===== The input

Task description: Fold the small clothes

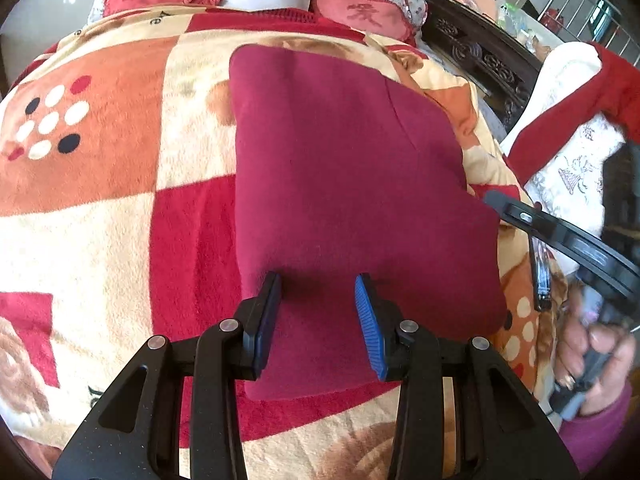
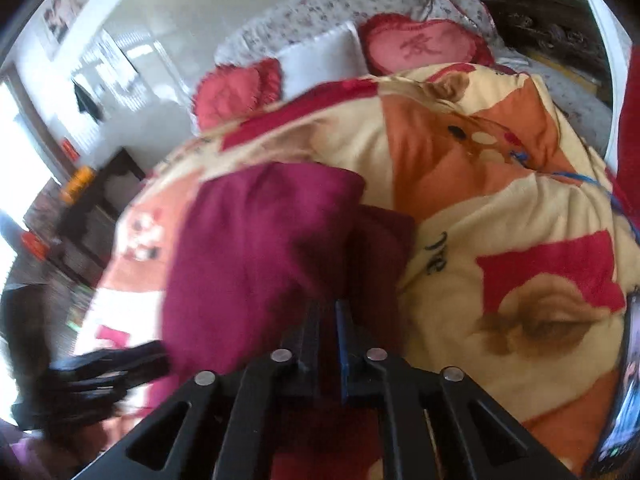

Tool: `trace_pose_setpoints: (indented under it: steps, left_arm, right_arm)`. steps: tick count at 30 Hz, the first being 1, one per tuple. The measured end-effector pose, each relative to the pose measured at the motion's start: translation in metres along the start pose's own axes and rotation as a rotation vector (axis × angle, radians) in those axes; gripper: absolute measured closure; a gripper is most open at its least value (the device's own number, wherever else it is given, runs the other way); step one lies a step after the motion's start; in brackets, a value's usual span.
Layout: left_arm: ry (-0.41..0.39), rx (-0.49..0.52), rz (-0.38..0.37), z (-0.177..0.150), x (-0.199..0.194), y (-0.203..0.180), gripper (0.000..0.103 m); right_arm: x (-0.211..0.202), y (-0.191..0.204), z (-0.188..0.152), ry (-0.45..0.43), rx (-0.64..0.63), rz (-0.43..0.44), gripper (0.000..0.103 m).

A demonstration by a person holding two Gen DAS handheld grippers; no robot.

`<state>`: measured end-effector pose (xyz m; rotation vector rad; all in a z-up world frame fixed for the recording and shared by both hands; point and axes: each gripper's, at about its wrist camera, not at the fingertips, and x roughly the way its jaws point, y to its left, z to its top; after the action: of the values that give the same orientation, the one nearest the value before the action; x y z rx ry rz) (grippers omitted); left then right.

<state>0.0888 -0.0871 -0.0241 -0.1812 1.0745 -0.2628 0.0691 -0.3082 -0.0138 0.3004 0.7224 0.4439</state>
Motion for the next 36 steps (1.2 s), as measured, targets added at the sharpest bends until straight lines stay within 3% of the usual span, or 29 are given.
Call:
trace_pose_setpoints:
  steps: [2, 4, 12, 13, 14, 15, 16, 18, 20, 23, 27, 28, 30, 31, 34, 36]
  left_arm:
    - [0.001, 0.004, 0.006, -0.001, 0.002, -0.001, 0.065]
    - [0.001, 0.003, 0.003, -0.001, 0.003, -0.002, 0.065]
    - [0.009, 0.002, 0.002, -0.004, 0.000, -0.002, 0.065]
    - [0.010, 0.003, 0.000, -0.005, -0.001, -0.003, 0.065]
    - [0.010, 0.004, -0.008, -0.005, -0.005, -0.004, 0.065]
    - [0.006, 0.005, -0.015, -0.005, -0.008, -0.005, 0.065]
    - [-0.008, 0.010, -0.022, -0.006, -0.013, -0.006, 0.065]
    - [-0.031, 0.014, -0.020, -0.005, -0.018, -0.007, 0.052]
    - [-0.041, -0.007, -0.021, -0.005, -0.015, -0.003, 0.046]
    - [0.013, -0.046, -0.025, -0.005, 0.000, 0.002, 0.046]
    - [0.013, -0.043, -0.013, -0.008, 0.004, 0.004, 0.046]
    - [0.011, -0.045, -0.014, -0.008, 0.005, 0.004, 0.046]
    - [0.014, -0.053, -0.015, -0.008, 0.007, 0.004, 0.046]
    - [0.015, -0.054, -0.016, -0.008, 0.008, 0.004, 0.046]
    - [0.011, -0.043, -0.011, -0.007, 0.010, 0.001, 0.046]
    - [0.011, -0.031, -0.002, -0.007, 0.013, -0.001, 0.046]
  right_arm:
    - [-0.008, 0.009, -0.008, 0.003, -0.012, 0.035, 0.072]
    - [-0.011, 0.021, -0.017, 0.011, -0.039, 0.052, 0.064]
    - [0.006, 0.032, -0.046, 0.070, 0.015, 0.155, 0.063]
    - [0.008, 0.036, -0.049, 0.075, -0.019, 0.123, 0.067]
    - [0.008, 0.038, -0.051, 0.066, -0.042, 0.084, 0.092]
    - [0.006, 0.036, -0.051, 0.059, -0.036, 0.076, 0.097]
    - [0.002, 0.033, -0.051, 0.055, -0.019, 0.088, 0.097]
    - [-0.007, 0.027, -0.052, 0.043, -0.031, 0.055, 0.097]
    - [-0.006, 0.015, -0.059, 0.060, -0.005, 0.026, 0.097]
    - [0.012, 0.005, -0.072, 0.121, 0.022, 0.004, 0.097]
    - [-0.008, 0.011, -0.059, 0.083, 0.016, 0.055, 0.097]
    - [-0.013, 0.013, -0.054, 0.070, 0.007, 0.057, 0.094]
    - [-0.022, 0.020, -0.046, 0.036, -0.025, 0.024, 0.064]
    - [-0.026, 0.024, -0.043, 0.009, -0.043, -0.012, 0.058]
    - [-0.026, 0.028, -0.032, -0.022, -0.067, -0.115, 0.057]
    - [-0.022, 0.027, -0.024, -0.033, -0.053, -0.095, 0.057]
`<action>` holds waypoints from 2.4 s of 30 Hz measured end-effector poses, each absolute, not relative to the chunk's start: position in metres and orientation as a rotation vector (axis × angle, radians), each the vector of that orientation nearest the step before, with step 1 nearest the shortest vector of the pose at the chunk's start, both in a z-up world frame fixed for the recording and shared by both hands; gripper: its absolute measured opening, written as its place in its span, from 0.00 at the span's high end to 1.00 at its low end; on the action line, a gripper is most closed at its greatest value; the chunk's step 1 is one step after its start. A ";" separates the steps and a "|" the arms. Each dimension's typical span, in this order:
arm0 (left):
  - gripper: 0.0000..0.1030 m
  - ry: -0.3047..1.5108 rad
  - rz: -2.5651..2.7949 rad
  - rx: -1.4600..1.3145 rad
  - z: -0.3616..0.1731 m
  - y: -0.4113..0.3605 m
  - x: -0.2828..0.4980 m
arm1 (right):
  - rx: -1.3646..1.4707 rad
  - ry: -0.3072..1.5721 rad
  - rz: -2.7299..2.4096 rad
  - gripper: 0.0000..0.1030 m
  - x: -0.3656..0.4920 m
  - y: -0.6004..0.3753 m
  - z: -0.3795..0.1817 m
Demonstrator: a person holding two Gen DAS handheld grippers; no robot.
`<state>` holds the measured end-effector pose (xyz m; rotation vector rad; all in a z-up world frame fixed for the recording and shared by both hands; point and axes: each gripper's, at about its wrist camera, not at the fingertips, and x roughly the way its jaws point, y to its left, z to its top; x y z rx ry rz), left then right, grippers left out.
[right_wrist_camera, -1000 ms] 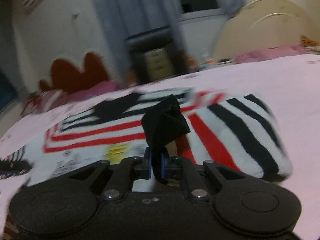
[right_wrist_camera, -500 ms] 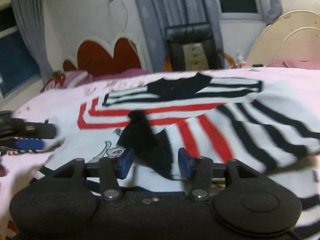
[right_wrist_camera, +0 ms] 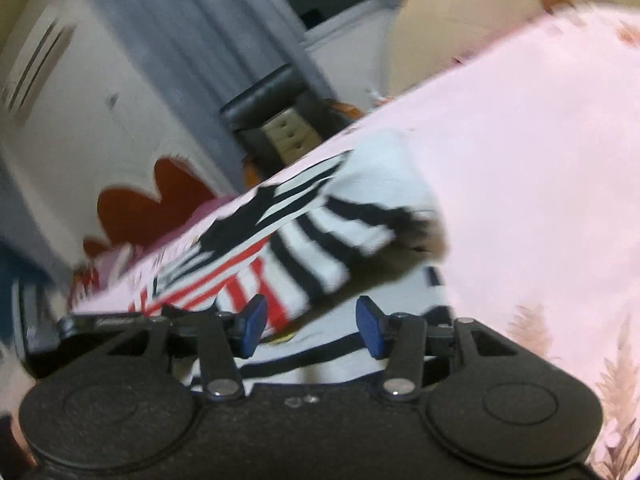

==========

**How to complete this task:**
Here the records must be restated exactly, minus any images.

**Solution for this exercise:**
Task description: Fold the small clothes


Tool: `trace_pose_setpoints: (indented under it: steps, left_arm, right_arm)`. steps: tick count at 30 Hz, the first being 1, one per tuple. The measured end-effector pose, each relative to the pose measured at the motion's start: translation in metres along the start pose's own axes and rotation as a rotation vector (axis × angle, radians) in those axes; gripper: absolute measured closure; a gripper is most open at its least value (the device's own number, wherever else it is given, runs the other way); step one lies a step after the motion's start; in brackets, a value's usual span.
Layout: left_arm: ry (-0.41..0.39), rx (-0.49..0.52), rz (-0.38..0.37), z (-0.177..0.150), x (-0.199..0.194), y (-0.203..0.180), gripper (0.000..0.103 m); right_arm: x (-0.211..0.202), y (-0.191..0.204), z (-0.188..0.152), ry (-0.45..0.43), rx (-0.64..0.63), rz (-0.43..0.44), gripper (0.000..0.103 m).

A demonstration by a person holding two Gen DAS handheld grippers; no robot.

`<state>`: measured end-effector pose (xyz m; rotation vector rad; all in a z-up world frame fixed for the recording and shared by both hands; point and axes: each gripper's, at about its wrist camera, not at the fingertips, and x roughly the way its jaws point, y to its left, z to its top; after the action: of the values that give the same orientation, the one nearest the value before the action; x y z rx ry rz) (grippers omitted); left then right.

<state>0.0888 -0.0871 -0.0241 -0.1812 1.0745 -0.2628 0.0691 -0.3082 -0.0138 0.3004 0.7224 0.4439</state>
Motion for the next 36 steps (1.2 s), as measured, targets added at the sharpest bends until straight lines stay within 3% of the usual span, or 29 are given.
Call:
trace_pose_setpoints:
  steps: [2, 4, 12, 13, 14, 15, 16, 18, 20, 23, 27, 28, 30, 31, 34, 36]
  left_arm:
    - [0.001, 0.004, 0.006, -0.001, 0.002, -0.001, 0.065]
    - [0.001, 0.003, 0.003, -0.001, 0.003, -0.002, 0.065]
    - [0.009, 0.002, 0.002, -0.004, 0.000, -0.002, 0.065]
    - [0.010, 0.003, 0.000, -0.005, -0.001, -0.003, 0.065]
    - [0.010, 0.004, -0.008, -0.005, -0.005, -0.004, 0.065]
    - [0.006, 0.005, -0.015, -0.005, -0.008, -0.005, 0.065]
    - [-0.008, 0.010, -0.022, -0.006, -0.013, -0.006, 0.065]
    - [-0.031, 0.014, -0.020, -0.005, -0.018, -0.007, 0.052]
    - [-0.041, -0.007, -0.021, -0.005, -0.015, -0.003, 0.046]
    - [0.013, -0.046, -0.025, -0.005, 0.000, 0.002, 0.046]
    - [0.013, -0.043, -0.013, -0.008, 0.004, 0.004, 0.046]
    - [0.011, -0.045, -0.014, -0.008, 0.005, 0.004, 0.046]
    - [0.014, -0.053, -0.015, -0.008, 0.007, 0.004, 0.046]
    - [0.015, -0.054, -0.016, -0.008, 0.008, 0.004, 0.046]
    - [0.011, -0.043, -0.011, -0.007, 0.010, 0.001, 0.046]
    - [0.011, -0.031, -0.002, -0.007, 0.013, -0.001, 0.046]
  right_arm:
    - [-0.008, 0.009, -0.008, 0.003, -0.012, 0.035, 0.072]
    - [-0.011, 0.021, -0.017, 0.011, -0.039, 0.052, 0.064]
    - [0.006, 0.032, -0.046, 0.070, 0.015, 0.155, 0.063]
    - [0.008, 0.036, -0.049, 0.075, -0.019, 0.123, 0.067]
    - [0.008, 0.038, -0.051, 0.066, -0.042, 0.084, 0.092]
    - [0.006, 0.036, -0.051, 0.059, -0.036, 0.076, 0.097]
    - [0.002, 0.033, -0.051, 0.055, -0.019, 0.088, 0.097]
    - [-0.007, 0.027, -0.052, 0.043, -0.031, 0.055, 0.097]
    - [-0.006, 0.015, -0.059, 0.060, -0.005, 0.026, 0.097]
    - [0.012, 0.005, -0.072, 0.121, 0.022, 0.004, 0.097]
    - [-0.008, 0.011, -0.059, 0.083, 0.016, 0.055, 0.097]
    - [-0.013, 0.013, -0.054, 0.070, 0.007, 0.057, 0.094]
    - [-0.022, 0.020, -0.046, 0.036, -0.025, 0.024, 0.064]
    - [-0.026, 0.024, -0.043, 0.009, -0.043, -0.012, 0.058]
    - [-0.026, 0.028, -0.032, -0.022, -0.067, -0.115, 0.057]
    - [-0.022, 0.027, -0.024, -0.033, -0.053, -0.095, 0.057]
`<action>` holds waypoints from 2.4 s of 30 Hz measured end-effector poses, each absolute, not relative to the chunk's start: position in metres and orientation as a rotation vector (axis × angle, radians), each the vector of that orientation nearest the step before, with step 1 nearest the shortest vector of the pose at the chunk's start, both in a z-up world frame fixed for the recording and shared by both hands; gripper: its absolute measured opening, written as its place in its span, from 0.00 at the span's high end to 1.00 at its low end; on the action line, a gripper is most closed at its greatest value; the chunk's step 1 is one step after its start. A ";" separates the steps and a "|" the arms. Each dimension's typical span, in this order:
arm0 (left):
  - gripper: 0.0000..0.1030 m
  - ry: -0.3047..1.5108 rad
  - rz: -2.5651..2.7949 rad
  - rx: -1.4600..1.3145 rad
  - z: -0.3616..0.1731 m
  - y: -0.4113..0.3605 m
  - x: -0.2828..0.4980 m
arm1 (right):
  - rx: -1.3646..1.4707 rad
  - ry: -0.3072..1.5721 rad
  - rz: -2.7299..2.4096 rad
  - gripper: 0.0000..0.1030 m
  - x: -0.3656..0.4920 m
  - y: -0.6004..0.3753 m
  - z: -0.3795..0.1817 m
Demonstrator: a person holding two Gen DAS handheld grippers; no robot.
`<state>` holds the measured end-effector pose (xyz m; rotation vector rad; all in a z-up world frame fixed for the recording and shared by both hands; point and axes: each gripper's, at about its wrist camera, not at the fingertips, and x roughly the way its jaws point, y to its left, z to its top; x y z rx ry rz), left then right, grippers left out.
[right_wrist_camera, -1000 ms] 
[right_wrist_camera, -500 ms] 
[right_wrist_camera, +0 ms] 

For this exercise, nothing more is required.